The Freeman: Ideas on Liberty - December 1995
By Gregory P. Pavlik
Random House • 1995 • 327 pages • $24.00
Peter Brimelow, a journalist and senior editor at Forbes and National Review, has written a stimulating and illuminating discussion of the morass that passes for U.S. immigration policy. Brimelow argues, correctly, that current immigration regulations are part of a wider trend that seeks to change the face of America: that is, the official policy of the federal government is part and parcel of the domestic social engineering efforts that aim at a radical transformation of American society from its European mores, folkways, and culture. Hence, along with the elevation of Third World lifestyles under the leftist rubric of "multiculturalism," current supporters of U.S. immigration laws and so-called open borders, are buttressing anti-Western trends by importing masses of largely unassimilable minorities.
Contemporary libertarian critics of open borders contend that immigration serves to bolster the cost and size of the welfare state, a point that Mr.
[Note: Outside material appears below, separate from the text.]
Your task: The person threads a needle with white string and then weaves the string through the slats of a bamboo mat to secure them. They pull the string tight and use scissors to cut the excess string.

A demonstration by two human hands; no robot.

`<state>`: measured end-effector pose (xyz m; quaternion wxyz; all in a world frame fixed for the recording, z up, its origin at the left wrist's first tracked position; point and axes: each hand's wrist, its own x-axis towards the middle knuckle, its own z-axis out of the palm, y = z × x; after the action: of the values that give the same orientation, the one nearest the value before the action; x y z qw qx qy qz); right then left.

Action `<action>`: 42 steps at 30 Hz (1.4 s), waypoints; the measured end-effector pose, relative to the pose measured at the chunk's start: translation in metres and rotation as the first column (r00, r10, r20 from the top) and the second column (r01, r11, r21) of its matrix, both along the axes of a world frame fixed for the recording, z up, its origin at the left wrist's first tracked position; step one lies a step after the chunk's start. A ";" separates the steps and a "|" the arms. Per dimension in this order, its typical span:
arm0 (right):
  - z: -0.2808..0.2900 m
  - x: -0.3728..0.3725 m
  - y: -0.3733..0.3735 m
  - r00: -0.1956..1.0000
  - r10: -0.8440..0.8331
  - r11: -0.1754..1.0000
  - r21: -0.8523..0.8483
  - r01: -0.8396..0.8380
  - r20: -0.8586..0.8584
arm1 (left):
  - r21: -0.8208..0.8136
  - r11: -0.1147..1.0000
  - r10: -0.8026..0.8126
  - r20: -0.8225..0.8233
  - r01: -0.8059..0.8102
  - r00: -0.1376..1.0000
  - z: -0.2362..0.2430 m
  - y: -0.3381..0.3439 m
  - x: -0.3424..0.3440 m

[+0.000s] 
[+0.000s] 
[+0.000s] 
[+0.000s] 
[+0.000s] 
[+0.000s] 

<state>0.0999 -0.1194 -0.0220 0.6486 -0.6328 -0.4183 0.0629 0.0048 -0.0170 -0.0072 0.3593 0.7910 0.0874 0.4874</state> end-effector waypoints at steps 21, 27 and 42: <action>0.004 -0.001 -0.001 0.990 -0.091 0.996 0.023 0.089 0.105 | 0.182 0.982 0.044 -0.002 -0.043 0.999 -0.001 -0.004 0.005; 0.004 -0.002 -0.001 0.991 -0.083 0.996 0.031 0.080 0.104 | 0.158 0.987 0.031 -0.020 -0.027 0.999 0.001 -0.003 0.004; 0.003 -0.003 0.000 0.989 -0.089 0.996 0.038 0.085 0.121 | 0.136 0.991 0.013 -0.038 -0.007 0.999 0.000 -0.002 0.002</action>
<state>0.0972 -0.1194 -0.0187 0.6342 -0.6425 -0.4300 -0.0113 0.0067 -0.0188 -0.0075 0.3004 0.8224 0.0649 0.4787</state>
Brimelow demonstrates conclusively. It is also important to note that the current shape of immigration is politically determined: it actively limits the immigration of skilled Europeans who are more likely to assimilate—as well as add to the economy.
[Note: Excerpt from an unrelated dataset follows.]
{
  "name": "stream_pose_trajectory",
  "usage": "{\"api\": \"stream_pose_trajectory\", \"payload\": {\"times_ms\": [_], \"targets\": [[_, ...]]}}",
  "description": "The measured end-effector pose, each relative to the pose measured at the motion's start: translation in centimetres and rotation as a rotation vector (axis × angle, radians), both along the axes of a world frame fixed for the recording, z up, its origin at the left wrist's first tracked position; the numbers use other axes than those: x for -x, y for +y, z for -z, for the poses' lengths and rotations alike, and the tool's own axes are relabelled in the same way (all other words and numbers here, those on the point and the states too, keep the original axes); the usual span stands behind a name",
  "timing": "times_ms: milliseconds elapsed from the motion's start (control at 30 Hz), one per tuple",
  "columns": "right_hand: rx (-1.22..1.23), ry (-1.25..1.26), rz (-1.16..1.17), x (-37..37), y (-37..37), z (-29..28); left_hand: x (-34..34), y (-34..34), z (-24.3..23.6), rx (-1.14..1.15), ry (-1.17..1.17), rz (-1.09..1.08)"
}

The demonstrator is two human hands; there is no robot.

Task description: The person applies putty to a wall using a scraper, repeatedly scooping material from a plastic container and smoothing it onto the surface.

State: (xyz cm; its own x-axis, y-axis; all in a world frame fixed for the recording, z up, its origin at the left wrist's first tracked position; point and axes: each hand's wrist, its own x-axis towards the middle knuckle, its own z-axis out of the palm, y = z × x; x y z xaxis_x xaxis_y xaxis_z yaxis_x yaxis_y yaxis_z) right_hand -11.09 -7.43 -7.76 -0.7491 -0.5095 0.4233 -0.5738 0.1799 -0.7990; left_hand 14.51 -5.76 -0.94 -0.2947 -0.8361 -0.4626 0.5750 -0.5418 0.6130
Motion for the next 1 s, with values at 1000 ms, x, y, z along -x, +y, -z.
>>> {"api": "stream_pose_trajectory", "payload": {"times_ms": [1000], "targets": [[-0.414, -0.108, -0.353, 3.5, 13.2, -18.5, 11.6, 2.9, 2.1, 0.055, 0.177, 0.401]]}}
In his book, Mr. Brimelow addresses the economics of immigration directly. He shows that the economic benefits from recent immigration have been almost unnoticeable. In fact, there would have been virtually no loss of economic growth if the current massive immigration wave had never occurred. Brimelow also shows that the quality, in terms of economic potential, of current immigrants is much lower than that of the current American work force, the long-range effects of which have yet to be felt.
Mr. Brimelow also provides a provocative demonstration that free trade can replace immigration in public policy, allowing us to enjoy the benefits of the international division of labor without the social dislocations and destructiveness of mass immigration. As an example, "[t]he Japanese have factories in the Philippines rather than Filipinos in Japan." A similar situation existed in Victorian England. In Britain, the period of "splendid isolation" was characterized by almost unlimited free trade and virtually no immigration. In other words, the international division of labor and the mobility of capital tends to eliminate the need for large-scale immigration.
Alien Nation is a hard-hitting rebuttal of the positions embraced by advocates of open borders in other ways. Supporters of mass immigration obscure the dangers that continued immigration from the Third World presents to America's European civilization. The basis of this obfuscation rests in part on what has been called the Myth of Economic Man—the fallacious world view that boils all of human society and interaction down to economics and materialism. There are values, ways of life, and aspects of civilization that are extrinsic to economics, and motivations for human behavior that are determined by longstanding cultural practice—and even biological urges—that a purely economic worldview is unable to address, understand, or explain. It's worth noting that the Myth of Economic Man also underlies classical Marxism, whereas it is decidedly not a part of the free market view of the Austrian School which teaches that human actions are motivated by human values which may be entirely unrelated to material concerns.
Mr. Brimelow also makes an important corollary point: freedom and free markets do not—in fact, cannot—emerge from a vacuum. Freedom is a political category that emerges from a particular history that lends itself to a particular political disposition. If this were not the case, free political institutions would be the hallmark of world politics. Mr. Brimelow's contention is that the supporters of our current policy, and their apologists in the open borders corner, are in the process of overhauling the character of America. No honest person can believe that this will be without political ramifications.
Mr. Pavlik is Assistant Editor of The Freeman and Director of FEE's Op-Ed program.